Formal Verification Tool Evaluation For Unmanned Aircraft Containing Complex Functions

The expected proliferation of UAS in the NAS requires technologies that ensure safe operation. There is significant interest from industry and civil aviation authorities to have a standard practice to enable flight operations for UAS containing flight safety critical functions which are too costly to certify. Developing a certification path for these UAS technologies could advance safety of UAS operating in the NAS. In response to this need ASTM released standard F3269-17 in 2018. This standard proposes a run-time assurance architecture whereby an untrusted or non-pedigreed and therefore non-certified flight safety critical function (complex function) can be included in a UAS avionics system that can be certified. GE Aviation is developing an avionics solution intended for safe operation of UAS. As part of ensuring safe operation of UAS GE Aviation's avionics implements a runtime safety assurance (RTA) system that follows the guidelines laid out in the ASTM F3269-17 standard.
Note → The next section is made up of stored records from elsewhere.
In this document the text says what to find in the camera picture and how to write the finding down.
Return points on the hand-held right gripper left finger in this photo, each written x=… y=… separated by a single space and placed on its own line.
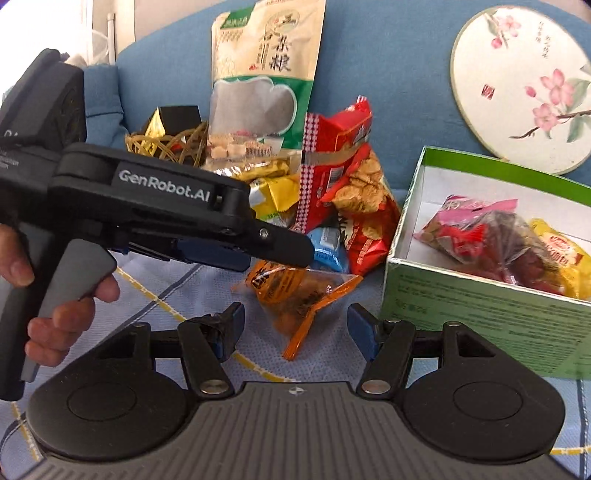
x=233 y=321

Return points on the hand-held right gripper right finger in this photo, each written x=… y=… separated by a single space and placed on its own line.
x=358 y=325

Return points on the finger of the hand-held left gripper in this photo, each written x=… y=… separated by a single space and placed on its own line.
x=286 y=247
x=207 y=254

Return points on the small blue snack packet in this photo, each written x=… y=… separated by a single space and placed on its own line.
x=330 y=249

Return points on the yellow green snack packet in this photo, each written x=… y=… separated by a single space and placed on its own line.
x=274 y=198

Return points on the orange clear snack packet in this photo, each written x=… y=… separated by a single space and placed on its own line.
x=295 y=300

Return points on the gold snack packet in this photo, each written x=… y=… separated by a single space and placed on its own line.
x=263 y=168

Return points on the cracker print snack packet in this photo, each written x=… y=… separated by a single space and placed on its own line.
x=369 y=198

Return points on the green cardboard box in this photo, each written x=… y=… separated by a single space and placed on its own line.
x=461 y=314

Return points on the tall red snack packet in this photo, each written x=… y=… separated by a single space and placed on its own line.
x=332 y=134

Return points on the dark red date packet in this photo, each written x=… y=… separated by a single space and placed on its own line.
x=480 y=240

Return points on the person's left hand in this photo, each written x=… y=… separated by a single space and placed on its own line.
x=60 y=332

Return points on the striped light blue blanket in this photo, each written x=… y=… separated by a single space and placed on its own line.
x=157 y=288

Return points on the gold woven basket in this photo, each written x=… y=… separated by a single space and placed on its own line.
x=152 y=147

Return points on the blue cushion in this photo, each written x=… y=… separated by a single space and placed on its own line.
x=104 y=92

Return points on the black and gold box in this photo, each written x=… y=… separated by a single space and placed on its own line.
x=178 y=120

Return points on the large beige green grain pouch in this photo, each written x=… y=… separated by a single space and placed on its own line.
x=268 y=60

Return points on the blue fabric sofa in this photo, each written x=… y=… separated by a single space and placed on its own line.
x=388 y=60

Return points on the round floral fan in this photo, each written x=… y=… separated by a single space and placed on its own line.
x=517 y=78

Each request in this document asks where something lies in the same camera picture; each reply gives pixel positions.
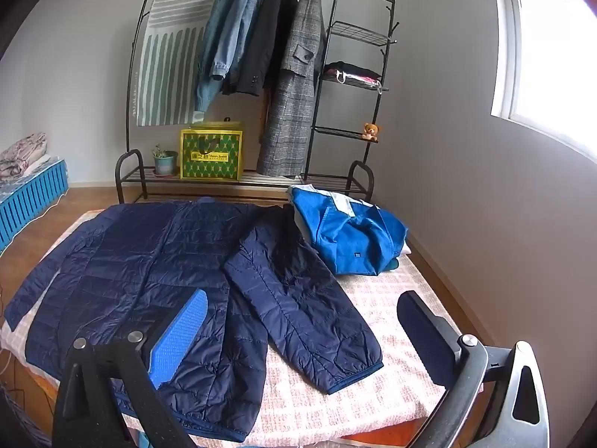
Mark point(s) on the pile of folded clothes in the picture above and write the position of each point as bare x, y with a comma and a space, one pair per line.
350, 71

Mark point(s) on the blue slatted box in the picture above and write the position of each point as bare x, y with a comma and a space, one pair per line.
28, 200

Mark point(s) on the blue denim jacket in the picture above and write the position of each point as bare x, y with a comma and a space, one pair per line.
242, 23

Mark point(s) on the grey plaid long coat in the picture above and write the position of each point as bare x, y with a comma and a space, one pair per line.
289, 116

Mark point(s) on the blue work jacket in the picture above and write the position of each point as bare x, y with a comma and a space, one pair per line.
359, 242

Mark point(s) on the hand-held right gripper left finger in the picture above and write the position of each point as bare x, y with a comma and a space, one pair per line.
182, 336

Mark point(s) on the green and yellow patterned box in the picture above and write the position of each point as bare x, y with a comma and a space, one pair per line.
210, 158

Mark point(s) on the navy quilted down jacket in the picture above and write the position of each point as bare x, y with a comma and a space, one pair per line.
154, 266

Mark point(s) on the pink checked blanket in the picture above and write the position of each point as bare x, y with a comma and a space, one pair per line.
401, 289

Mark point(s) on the floral folded bedding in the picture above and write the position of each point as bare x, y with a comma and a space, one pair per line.
21, 154

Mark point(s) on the window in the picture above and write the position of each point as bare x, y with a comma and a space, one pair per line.
555, 46

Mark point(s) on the green striped hanging cloth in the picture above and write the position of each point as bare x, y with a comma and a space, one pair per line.
172, 56

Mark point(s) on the teal potted plant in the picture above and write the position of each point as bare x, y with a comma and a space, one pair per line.
166, 163

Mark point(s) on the teal denim jacket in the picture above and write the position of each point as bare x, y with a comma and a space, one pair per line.
207, 79

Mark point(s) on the black metal clothes rack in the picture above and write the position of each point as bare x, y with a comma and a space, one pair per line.
118, 175

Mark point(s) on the brown teddy bear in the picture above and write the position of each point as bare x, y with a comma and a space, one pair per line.
371, 131

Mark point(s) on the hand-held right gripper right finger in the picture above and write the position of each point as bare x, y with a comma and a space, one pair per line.
427, 336

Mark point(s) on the black coat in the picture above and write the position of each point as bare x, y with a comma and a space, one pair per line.
268, 37

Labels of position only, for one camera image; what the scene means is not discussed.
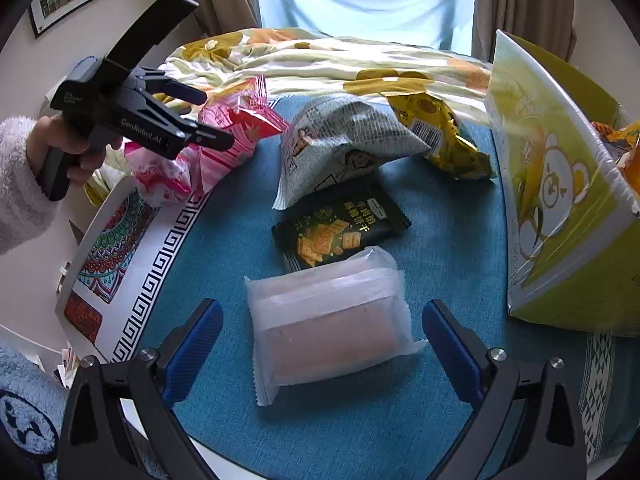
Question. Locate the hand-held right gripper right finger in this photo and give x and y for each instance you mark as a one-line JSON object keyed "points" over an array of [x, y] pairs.
{"points": [[452, 355]]}

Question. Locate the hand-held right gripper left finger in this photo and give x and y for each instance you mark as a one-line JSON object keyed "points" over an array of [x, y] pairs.
{"points": [[195, 350]]}

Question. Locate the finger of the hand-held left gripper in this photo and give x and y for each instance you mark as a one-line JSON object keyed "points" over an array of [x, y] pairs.
{"points": [[187, 94], [210, 139]]}

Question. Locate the person's left hand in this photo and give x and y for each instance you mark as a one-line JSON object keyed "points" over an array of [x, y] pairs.
{"points": [[80, 162]]}

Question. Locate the light blue hanging cloth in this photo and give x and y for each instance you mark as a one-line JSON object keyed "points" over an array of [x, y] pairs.
{"points": [[365, 0]]}

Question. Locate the green cardboard box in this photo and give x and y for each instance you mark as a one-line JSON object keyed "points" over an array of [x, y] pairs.
{"points": [[560, 200]]}

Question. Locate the orange snack packet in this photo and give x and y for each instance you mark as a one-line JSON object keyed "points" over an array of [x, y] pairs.
{"points": [[620, 140]]}

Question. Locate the blue fuzzy robe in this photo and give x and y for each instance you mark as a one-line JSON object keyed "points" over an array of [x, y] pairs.
{"points": [[27, 410]]}

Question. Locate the pink snack packet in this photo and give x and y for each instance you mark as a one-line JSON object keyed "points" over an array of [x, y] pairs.
{"points": [[225, 160]]}

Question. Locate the grey white snack packet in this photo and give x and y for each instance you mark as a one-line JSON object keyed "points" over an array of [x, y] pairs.
{"points": [[340, 145]]}

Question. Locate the yellow snack packet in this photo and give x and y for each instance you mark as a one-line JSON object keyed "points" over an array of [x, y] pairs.
{"points": [[440, 135]]}

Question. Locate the clear cake packet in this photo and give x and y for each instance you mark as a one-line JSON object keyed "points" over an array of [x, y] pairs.
{"points": [[330, 320]]}

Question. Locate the dark green cracker packet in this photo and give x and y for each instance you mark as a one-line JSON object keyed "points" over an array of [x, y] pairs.
{"points": [[340, 232]]}

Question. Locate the floral green blanket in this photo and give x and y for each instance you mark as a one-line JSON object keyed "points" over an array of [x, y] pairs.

Formal methods-based verification and validation (V&V) tools hold great promise for addressing the exploding cost of performing V&V on flight safety critical systems that include software. However, there are very few examples demonstrating a side-by-side comparison of the traditional V&V approach and a V&V approach where formal methods-based tools are used at appropriate steps in the process. This paper presents a side-by-side comparison of a complete V&V process for the RTA using both traditional and formal methods-based V&V and shows the benefits of formal tools applied at various early stages of the V&V process. More specifically this paper shows a comparison for the generation of the following evidence for the RTA: Requirements analysis, test case generation, and prof that requirements are fully implemented by the select sub-systems and/or components architecture.